Government Revenue, Welfare, Social Security and Unemployment in Utopia

Utopia does not have debt or interest on their debt to pay. In fact, the Utopian government makes money from their assets. The Utopian government not only does not collect taxes, but also pays an income to every citizen. Because every citizen gets an income from government, welfare, social security and unemployment are not needed. Read on, this is not beyond the realm of possibility.

Everyone is required to have health insurance. If they don’t, government deducts enough from their income to cover health insurance and pays the insurance provider. People that make more than one sigma above the average income do not get an income from government. People that earn three sigma over the average income are required to buy government bonds that are used to finance small business loans, schools, roads and other projects. These bonds can be sold in an emergency or for retirement.

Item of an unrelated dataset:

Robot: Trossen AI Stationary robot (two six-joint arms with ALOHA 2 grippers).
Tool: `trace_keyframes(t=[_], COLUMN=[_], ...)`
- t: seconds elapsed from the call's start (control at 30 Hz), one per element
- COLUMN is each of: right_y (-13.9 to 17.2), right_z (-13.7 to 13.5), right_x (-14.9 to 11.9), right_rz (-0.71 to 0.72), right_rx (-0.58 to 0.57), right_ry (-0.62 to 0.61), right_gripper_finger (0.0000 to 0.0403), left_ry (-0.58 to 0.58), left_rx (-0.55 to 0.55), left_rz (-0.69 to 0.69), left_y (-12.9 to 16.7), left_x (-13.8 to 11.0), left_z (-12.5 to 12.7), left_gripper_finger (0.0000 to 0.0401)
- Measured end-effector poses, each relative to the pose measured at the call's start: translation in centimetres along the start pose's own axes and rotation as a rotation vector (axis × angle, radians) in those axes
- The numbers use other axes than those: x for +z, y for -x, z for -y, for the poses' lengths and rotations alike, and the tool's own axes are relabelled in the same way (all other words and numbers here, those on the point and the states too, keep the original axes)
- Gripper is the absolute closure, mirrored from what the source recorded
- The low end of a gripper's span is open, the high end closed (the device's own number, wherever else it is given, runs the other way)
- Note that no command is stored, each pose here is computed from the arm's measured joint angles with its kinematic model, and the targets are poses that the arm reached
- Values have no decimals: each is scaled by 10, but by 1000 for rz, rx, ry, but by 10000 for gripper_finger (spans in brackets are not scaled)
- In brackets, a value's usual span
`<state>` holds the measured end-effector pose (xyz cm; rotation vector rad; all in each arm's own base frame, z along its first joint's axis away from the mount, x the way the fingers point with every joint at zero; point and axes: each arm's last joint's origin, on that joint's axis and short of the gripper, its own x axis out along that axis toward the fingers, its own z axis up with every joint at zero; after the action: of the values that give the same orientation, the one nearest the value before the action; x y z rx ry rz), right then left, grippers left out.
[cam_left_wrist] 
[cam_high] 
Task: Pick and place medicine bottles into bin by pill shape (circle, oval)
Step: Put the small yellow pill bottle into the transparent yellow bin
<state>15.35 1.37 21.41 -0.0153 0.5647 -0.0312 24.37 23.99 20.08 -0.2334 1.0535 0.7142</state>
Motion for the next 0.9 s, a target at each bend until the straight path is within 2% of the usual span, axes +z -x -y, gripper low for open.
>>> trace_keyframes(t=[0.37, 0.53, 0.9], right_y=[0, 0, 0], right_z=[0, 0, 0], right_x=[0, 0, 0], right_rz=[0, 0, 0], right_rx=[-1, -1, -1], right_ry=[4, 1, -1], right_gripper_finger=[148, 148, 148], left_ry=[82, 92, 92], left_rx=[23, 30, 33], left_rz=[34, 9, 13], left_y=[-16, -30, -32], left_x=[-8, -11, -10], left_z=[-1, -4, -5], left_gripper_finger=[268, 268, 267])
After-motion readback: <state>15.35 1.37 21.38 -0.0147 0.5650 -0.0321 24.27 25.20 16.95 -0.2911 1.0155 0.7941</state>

If the wealthy were required to keep one third of their wealth in government securities all is mathematically feasible. Did I say that no taxes are necessary?

It’s simply functional and sensible! But that’s Utopia. Did you notice that Utopia does not have taxes? They do have access to money from bonds and they use this money to pay for schools, roads, a telephone system and power plants. Their assets generate income, thus no taxes are required.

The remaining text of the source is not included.